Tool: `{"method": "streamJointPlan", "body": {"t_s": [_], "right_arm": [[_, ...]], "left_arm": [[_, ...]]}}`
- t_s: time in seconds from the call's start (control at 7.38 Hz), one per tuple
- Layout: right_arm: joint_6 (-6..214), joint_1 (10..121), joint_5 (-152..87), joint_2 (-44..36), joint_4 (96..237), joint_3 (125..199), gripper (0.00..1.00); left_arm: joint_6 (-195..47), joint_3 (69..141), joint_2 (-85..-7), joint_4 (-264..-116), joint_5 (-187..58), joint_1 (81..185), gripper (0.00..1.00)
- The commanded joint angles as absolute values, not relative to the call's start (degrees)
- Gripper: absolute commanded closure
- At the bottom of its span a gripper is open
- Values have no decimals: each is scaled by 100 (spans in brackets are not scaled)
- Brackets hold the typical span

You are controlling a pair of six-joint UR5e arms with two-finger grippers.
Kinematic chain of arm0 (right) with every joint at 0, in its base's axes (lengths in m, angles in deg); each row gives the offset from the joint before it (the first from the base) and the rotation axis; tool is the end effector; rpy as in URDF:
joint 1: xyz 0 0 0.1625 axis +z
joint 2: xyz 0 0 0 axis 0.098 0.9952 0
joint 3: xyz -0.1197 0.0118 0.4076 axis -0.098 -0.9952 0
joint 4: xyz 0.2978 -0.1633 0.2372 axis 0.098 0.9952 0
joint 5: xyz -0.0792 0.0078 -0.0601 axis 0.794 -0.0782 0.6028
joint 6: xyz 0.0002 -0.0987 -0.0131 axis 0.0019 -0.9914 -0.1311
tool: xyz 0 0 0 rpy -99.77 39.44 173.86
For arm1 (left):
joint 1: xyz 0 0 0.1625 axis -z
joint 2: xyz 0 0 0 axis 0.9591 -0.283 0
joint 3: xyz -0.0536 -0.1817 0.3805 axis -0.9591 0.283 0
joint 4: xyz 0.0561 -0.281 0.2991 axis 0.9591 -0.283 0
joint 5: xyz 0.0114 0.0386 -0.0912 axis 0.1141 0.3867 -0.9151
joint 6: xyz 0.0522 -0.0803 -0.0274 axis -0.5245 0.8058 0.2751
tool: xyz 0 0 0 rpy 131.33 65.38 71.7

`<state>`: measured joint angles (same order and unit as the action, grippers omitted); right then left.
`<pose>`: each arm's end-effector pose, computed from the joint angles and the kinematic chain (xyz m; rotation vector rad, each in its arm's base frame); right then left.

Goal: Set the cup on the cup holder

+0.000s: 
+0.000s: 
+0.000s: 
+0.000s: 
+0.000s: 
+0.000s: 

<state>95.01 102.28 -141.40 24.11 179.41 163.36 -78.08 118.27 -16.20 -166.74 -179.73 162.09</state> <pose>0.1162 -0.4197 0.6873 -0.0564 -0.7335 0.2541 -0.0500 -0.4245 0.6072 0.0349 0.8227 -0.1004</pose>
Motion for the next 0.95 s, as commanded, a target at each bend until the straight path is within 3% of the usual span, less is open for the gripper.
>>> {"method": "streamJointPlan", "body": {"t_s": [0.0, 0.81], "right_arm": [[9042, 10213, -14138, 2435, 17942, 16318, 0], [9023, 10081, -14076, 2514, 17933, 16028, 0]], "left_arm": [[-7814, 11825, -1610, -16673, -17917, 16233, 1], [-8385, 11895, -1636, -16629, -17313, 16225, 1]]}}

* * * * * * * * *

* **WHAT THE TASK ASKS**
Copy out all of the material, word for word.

* **OUTPUT**
Tool: `{"method": "streamJointPlan", "body": {"t_s": [_], "right_arm": [[_, ...]], "left_arm": [[_, ...]]}}`
- t_s: time in seconds from the call's start (control at 7.38 Hz), one per tuple
- Layout: right_arm: joint_6 (-6..214), joint_1 (10..121), joint_5 (-152..87), joint_2 (-44..36), joint_4 (96..237), joint_3 (125..199), gripper (0.00..1.00); left_arm: joint_6 (-195..47), joint_3 (69..141), joint_2 (-85..-7), joint_4 (-264..-116), joint_5 (-187..58), joint_1 (81..185), gripper (0.00..1.00)
- The commanded joint angles as absolute values, not relative to the call's start (degrees)
- Gripper: absolute commanded closure
- At the bottom of its span a gripper is open
- Values have no decimals: each is scaled by 100 (spans in brackets are not scaled)
- Brackets hold the typical span

You are controlling a pair of six-joint UR5e arms with two-finger grippers.
Kinematic chain of arm0 (right) with every joint at 0, in its base's axes (lengths in m, angles in deg); each row gives the offset from the joint before it (the first from the base) and the rotation axis; tool is the end effector; rpy as in URDF:
joint 1: xyz 0 0 0.1625 axis +z
joint 2: xyz 0 0 0 axis 0.098 0.9952 0
joint 3: xyz -0.1197 0.0118 0.4076 axis -0.098 -0.9952 0
joint 4: xyz 0.2978 -0.1633 0.2372 axis 0.098 0.9952 0
joint 5: xyz -0.0792 0.0078 -0.0601 axis 0.794 -0.0782 0.6028
joint 6: xyz 0.0002 -0.0987 -0.0131 axis 0.0019 -0.9914 -0.1311
tool: xyz 0 0 0 rpy -99.77 39.44 173.86
For arm1 (left):
joint 1: xyz 0 0 0.1625 axis -z
joint 2: xyz 0 0 0 axis 0.9591 -0.283 0
joint 3: xyz -0.0536 -0.1817 0.3805 axis -0.9591 0.283 0
joint 4: xyz 0.0561 -0.281 0.2991 axis 0.9591 -0.283 0
joint 5: xyz 0.0114 0.0386 -0.0912 axis 0.1141 0.3867 -0.9151
joint 6: xyz 0.0522 -0.0803 -0.0274 axis -0.5245 0.8058 0.2751
tool: xyz 0 0 0 rpy 131.33 65.38 71.7

`<state>`: measured joint angles (same order and unit as the action, grippers omitted); right then left.
`<pose>`: each arm's end-effector pose, computed from the joint angles and the kinematic chain (xyz m; rotation vector rad, each in its arm's base frame); right then left.

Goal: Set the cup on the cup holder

+0.000s: 
+0.000s: 
+0.000s: 
+0.000s: 
+0.000s: 
+0.000s: 

<state>95.01 102.28 -141.40 24.11 179.41 163.36 -78.08 118.27 -16.20 -166.74 -179.73 162.09</state> <pose>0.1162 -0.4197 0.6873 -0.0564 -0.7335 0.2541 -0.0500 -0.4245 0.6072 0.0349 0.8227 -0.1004</pose>
Motion for the next 0.95 s, as commanded, a target at each bend until the straight path is within 3% of the usual span, less is open for the gripper.
>>> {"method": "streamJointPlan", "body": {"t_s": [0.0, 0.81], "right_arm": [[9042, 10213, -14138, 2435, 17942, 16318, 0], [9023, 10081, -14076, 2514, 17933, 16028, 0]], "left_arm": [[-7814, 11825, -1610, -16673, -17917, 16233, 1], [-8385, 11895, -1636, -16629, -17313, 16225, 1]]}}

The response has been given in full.